## What you need to do
Every line of the records below that has the word "upright" should be copied.

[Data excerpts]
────────────────
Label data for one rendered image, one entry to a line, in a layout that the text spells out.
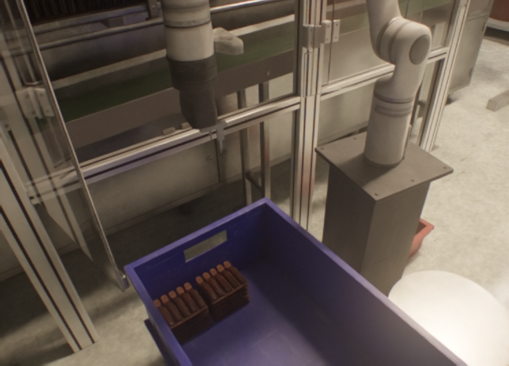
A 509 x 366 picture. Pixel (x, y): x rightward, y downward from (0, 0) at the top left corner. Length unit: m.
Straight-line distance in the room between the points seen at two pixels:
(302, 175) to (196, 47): 0.84
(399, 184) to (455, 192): 0.99
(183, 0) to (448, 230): 1.39
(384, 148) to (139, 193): 0.88
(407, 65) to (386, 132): 0.16
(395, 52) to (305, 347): 0.69
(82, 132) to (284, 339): 0.69
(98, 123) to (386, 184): 0.69
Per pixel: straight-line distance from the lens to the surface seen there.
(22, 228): 1.01
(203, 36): 0.60
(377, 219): 0.98
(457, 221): 1.76
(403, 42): 0.83
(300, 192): 1.40
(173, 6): 0.59
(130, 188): 1.43
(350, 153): 1.01
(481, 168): 2.13
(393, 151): 0.95
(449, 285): 1.16
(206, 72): 0.62
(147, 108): 1.02
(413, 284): 1.13
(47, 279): 1.13
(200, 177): 1.53
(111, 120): 1.00
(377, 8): 0.84
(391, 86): 0.86
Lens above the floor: 1.09
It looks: 36 degrees down
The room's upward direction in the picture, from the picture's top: 2 degrees counter-clockwise
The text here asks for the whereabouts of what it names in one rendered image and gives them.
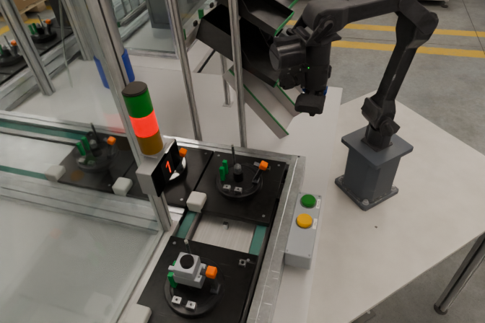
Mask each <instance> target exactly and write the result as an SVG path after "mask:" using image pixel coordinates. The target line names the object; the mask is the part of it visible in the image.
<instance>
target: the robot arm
mask: <svg viewBox="0 0 485 323"><path fill-rule="evenodd" d="M392 12H394V13H395V14H396V15H397V16H398V20H397V23H396V46H395V47H394V50H393V53H392V55H391V57H390V60H389V62H388V65H387V68H386V70H385V73H384V75H383V78H382V80H381V82H380V86H379V87H378V90H377V92H376V94H374V95H372V96H371V97H366V98H365V99H364V104H363V105H362V107H361V110H362V115H363V116H364V118H365V119H366V120H367V121H368V122H369V124H368V125H367V129H366V133H365V137H364V138H362V141H363V142H364V143H365V144H367V145H368V146H369V147H370V148H371V149H373V150H374V151H376V152H379V151H381V150H383V149H385V148H387V147H389V146H392V145H393V142H392V141H390V140H391V136H392V135H393V134H394V133H397V132H398V130H399V129H400V126H399V125H398V124H397V123H396V122H395V121H394V117H395V114H396V102H395V99H396V96H397V94H398V91H399V89H400V88H401V85H402V83H403V80H404V78H405V76H406V73H407V71H408V69H409V66H410V65H411V62H412V60H413V58H414V56H415V53H416V51H417V49H418V48H419V47H420V46H421V45H423V44H424V43H425V42H426V41H428V40H429V39H430V38H431V36H432V34H433V32H434V31H435V29H436V27H437V25H438V22H439V18H438V16H437V14H436V13H434V12H433V11H431V10H429V9H427V8H425V7H424V6H422V5H421V4H420V3H419V2H418V1H417V0H312V1H309V2H308V3H307V6H306V7H305V8H304V10H303V13H302V15H301V16H300V18H299V19H298V20H297V22H296V24H295V25H294V27H293V28H292V32H293V33H294V35H290V36H286V37H275V38H274V43H272V44H271V47H270V49H269V55H270V60H271V65H272V66H273V68H274V70H276V71H277V70H281V69H282V70H281V72H280V74H279V86H280V87H282V89H284V90H287V89H292V88H294V87H296V86H299V85H300V88H302V91H303V92H304V93H301V94H300V95H298V97H297V99H296V102H295V105H294V109H295V111H297V112H306V113H309V115H310V116H312V117H314V116H315V114H319V115H320V114H322V113H323V108H324V103H325V98H326V93H327V91H328V86H327V83H328V79H329V78H330V77H331V69H332V67H331V65H330V54H331V42H333V41H337V40H341V36H340V35H338V34H337V32H338V31H340V30H342V29H343V28H344V27H345V26H346V25H347V24H349V23H351V22H356V21H359V20H363V19H368V18H371V17H376V16H380V15H384V14H389V13H392ZM307 26H308V27H309V28H310V29H311V30H312V31H313V33H312V34H310V33H309V32H308V31H307V30H306V29H305V28H306V27H307Z"/></svg>
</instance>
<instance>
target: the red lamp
mask: <svg viewBox="0 0 485 323"><path fill-rule="evenodd" d="M129 117H130V120H131V124H132V126H133V129H134V133H135V134H136V135H137V136H138V137H141V138H146V137H150V136H153V135H154V134H155V133H156V132H157V131H158V129H159V126H158V124H157V119H156V116H155V113H154V110H153V111H152V113H151V114H150V115H148V116H146V117H144V118H132V117H131V116H129Z"/></svg>
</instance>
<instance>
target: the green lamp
mask: <svg viewBox="0 0 485 323"><path fill-rule="evenodd" d="M123 100H124V102H125V105H126V109H127V111H128V114H129V116H131V117H132V118H144V117H146V116H148V115H150V114H151V113H152V111H153V109H154V108H153V105H152V101H151V97H150V94H149V90H148V88H147V90H146V91H145V93H143V94H141V95H139V96H137V97H126V96H124V95H123Z"/></svg>
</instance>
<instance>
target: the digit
mask: <svg viewBox="0 0 485 323"><path fill-rule="evenodd" d="M161 168H162V172H163V175H164V178H165V182H166V183H167V181H168V180H169V178H170V176H171V174H172V173H173V171H174V170H175V168H174V164H173V161H172V157H171V153H170V151H169V153H168V155H167V156H166V157H165V160H164V161H163V163H162V164H161Z"/></svg>
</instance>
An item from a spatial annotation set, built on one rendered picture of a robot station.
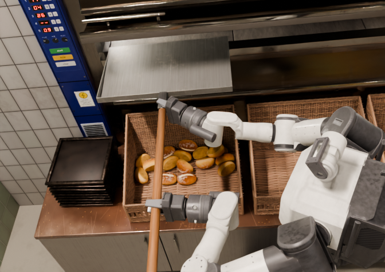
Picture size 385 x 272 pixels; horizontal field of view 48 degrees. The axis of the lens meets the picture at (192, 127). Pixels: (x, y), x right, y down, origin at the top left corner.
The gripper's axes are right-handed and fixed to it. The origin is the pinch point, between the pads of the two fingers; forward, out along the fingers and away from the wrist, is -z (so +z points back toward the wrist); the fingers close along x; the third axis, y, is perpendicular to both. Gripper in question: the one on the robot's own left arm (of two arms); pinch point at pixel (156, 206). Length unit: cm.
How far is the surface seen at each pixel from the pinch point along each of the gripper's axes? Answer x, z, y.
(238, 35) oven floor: 3, 21, 93
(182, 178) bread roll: 58, -7, 50
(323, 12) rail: -21, 54, 73
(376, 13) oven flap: -19, 73, 75
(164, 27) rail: -21, -5, 66
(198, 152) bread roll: 57, -1, 66
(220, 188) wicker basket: 63, 12, 49
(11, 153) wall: 64, -111, 68
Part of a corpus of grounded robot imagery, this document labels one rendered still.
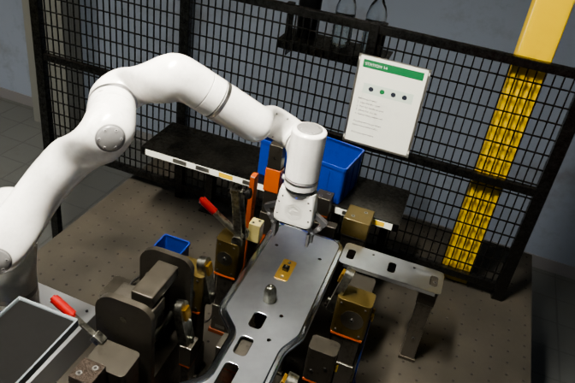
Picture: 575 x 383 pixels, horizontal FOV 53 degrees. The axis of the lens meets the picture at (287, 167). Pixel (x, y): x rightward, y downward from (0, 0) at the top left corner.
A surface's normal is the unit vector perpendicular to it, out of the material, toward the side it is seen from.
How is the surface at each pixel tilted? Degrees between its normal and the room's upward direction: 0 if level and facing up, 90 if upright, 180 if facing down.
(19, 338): 0
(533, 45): 90
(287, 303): 0
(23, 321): 0
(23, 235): 75
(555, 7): 90
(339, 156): 90
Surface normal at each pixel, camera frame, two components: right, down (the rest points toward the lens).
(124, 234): 0.13, -0.85
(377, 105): -0.33, 0.45
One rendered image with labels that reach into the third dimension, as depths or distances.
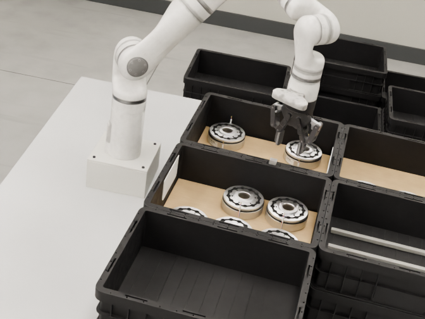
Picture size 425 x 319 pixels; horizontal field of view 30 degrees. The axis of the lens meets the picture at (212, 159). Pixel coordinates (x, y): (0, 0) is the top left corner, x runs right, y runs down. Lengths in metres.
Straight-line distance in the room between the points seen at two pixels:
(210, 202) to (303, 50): 0.45
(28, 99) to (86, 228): 2.07
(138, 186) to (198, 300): 0.56
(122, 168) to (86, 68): 2.30
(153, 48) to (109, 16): 3.07
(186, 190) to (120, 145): 0.25
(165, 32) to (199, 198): 0.42
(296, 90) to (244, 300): 0.51
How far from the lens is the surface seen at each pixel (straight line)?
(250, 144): 2.25
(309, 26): 1.80
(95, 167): 2.18
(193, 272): 1.77
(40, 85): 4.21
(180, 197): 1.99
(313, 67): 1.85
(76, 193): 2.20
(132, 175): 2.16
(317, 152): 2.22
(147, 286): 1.72
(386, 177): 2.24
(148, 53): 2.03
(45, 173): 2.27
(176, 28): 2.02
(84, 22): 4.98
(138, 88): 2.11
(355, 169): 2.24
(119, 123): 2.13
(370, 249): 1.96
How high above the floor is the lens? 1.97
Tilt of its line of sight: 32 degrees down
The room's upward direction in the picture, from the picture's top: 9 degrees clockwise
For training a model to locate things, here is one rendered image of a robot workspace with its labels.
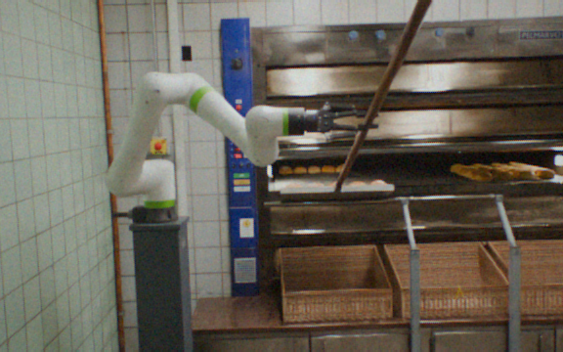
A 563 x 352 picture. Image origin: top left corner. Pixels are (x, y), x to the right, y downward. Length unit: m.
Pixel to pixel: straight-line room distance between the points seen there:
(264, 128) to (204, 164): 1.58
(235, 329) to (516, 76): 2.06
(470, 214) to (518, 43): 0.99
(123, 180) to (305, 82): 1.44
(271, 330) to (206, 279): 0.68
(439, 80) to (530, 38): 0.55
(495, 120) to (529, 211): 0.56
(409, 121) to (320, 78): 0.56
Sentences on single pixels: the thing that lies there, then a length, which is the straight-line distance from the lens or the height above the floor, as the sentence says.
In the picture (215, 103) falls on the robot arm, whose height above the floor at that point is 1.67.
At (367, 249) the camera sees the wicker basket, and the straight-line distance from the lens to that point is 3.53.
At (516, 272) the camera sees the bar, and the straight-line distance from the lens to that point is 3.15.
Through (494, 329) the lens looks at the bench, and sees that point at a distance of 3.26.
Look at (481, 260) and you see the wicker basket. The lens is 3.64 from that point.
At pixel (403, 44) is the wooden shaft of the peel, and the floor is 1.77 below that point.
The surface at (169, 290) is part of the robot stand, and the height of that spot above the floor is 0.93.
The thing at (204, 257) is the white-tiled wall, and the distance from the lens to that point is 3.56.
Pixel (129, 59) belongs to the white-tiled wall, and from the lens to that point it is 3.55.
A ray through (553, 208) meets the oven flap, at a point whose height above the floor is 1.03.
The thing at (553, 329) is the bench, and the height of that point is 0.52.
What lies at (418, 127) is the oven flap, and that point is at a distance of 3.52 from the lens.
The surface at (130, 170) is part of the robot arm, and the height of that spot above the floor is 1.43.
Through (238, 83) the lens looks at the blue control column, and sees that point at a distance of 3.42.
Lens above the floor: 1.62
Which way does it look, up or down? 6 degrees down
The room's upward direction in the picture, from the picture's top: 2 degrees counter-clockwise
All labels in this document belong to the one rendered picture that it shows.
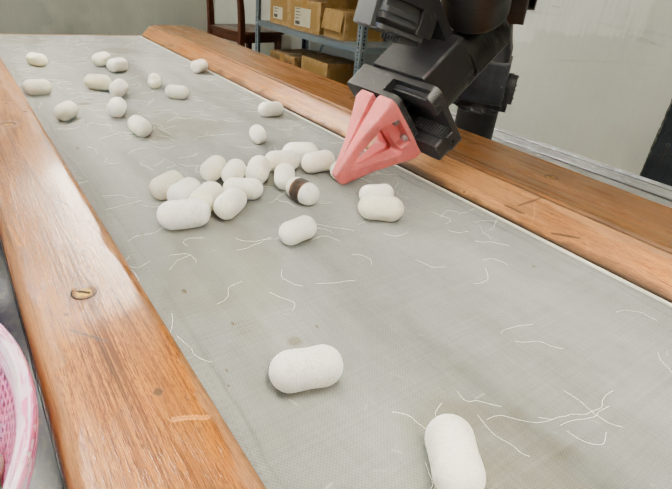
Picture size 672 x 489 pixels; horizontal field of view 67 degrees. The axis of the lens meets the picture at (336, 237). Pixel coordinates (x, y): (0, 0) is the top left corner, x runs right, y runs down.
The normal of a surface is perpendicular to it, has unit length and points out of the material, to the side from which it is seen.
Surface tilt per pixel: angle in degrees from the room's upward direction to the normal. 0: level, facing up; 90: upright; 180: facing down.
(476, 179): 45
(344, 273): 0
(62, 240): 0
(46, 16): 90
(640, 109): 90
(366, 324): 0
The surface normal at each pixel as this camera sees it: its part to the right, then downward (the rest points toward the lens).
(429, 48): -0.47, -0.53
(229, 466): 0.09, -0.88
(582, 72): -0.79, 0.22
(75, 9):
────────────────
## Exercise result
How is the surface at each pixel tilted? Degrees between its normal and the room's upward direction: 0 if level and facing up, 90 if upright, 180 if facing down.
Surface tilt per pixel: angle in degrees from the room's upward direction to the normal. 0: level, facing up; 90: upright; 180: facing down.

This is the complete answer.